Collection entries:
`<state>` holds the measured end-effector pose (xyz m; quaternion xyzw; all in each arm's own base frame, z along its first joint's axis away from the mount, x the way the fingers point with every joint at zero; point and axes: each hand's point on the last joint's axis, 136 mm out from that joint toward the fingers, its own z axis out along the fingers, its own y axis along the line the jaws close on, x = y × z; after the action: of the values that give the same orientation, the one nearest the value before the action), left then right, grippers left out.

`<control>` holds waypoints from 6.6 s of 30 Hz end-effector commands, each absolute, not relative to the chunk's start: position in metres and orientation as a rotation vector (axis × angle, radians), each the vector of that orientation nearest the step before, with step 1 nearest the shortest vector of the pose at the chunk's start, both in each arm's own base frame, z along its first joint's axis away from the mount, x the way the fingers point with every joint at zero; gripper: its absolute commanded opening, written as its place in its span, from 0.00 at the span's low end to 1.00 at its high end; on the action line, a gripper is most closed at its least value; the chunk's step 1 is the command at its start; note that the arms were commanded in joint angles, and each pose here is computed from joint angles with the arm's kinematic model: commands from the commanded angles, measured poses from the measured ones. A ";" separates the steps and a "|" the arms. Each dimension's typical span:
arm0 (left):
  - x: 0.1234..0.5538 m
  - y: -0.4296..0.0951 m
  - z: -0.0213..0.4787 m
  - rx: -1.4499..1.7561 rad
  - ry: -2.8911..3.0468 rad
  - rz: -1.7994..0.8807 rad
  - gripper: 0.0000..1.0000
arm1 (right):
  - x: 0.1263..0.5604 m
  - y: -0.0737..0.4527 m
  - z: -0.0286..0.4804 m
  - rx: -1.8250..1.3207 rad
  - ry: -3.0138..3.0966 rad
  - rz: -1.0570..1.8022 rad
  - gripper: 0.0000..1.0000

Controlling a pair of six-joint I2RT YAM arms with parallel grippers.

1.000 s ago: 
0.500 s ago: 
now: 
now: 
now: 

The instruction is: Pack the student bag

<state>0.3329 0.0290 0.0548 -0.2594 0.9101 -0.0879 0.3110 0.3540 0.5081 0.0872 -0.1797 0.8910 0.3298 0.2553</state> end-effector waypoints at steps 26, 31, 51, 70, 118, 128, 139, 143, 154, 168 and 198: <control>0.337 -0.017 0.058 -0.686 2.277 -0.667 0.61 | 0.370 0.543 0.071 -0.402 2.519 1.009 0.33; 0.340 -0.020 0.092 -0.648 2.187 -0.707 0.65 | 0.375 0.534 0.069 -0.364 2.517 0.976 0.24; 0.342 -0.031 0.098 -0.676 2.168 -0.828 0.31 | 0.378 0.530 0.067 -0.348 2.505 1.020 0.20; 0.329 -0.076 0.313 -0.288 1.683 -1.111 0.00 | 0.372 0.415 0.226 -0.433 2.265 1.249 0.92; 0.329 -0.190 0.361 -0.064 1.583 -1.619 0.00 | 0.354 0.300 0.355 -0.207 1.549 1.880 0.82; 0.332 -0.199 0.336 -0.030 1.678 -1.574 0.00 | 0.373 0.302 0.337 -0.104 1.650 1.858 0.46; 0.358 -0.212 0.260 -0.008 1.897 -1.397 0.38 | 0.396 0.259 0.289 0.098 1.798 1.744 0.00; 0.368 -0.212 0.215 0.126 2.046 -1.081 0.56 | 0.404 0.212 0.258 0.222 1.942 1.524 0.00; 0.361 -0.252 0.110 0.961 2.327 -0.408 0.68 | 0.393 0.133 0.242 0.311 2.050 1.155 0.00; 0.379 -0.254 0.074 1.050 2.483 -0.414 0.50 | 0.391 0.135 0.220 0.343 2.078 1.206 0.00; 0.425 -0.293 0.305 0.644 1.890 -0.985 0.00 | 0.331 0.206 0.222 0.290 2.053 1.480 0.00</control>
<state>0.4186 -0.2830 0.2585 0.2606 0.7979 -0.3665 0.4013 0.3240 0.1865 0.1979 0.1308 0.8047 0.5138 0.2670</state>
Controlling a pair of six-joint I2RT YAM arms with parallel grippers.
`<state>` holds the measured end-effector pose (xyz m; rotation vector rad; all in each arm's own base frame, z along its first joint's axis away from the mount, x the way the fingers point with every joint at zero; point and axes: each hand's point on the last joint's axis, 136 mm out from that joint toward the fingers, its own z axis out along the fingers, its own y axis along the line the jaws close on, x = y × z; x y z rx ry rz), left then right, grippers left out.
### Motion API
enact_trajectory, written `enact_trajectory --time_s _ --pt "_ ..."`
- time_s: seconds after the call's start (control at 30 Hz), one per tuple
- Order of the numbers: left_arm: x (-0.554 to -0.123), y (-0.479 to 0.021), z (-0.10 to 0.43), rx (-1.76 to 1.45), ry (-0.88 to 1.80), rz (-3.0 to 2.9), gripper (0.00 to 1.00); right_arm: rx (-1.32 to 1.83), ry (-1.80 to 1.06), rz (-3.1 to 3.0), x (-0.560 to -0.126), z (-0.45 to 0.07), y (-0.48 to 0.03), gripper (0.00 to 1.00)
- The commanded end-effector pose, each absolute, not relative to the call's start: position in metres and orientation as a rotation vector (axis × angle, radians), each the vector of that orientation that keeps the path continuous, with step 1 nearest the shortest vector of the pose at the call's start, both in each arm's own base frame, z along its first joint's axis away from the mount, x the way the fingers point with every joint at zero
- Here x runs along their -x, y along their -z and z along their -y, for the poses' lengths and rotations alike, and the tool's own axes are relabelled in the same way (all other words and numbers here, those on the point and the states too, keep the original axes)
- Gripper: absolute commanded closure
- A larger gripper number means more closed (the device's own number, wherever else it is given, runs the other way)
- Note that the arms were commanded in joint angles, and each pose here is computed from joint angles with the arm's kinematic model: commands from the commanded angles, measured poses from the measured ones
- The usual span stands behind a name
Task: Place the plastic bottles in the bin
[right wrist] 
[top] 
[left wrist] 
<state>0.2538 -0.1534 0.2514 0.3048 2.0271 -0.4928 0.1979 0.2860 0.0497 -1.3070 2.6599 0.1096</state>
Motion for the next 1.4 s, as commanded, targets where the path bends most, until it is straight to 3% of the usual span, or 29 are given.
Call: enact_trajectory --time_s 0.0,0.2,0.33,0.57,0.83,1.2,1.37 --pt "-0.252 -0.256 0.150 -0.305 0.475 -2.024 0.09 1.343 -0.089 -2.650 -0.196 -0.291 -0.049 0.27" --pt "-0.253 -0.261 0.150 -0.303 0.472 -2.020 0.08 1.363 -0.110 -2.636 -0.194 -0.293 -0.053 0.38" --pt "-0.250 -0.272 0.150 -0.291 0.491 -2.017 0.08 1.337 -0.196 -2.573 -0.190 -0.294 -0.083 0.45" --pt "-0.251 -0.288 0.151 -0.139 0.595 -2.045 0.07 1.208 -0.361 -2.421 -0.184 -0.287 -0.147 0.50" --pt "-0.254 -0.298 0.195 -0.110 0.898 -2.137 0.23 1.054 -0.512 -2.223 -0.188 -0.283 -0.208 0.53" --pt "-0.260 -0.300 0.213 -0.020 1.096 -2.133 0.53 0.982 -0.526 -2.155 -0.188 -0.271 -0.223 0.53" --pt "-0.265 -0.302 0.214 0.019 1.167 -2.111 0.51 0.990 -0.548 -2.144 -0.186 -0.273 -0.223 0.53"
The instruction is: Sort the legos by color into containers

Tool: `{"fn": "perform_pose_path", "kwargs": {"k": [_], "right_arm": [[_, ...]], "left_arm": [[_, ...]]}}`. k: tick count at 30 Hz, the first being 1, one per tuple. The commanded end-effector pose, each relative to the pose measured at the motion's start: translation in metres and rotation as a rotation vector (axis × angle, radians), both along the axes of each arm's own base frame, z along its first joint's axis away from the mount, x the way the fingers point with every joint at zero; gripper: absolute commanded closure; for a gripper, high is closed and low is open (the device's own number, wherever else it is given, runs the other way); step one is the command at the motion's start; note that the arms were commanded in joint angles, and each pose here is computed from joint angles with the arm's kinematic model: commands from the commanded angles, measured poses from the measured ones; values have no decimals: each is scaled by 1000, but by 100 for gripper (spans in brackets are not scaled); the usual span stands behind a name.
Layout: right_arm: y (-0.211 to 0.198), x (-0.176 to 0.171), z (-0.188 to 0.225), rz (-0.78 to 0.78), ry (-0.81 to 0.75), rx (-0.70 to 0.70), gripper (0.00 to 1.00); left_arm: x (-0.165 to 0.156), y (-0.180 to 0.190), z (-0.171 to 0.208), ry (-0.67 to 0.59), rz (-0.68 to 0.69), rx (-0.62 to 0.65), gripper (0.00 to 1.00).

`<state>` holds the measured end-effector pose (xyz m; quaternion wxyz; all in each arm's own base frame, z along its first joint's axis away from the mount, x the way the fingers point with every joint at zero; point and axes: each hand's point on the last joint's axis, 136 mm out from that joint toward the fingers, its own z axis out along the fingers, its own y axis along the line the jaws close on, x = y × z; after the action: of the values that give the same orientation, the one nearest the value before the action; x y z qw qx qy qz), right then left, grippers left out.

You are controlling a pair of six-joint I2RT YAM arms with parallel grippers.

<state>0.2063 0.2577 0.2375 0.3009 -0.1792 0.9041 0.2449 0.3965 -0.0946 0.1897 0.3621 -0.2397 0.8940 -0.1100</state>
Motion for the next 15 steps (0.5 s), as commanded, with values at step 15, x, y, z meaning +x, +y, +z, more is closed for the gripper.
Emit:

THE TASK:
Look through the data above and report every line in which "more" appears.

EXERCISE ANSWER:
- A larger gripper number means more closed (the device's own number, wherever else it is given, runs the other way)
Motion for the next 15 steps (0.5 s), as commanded, with values at step 15, x, y, z meaning +x, +y, +z, more is closed for the gripper.

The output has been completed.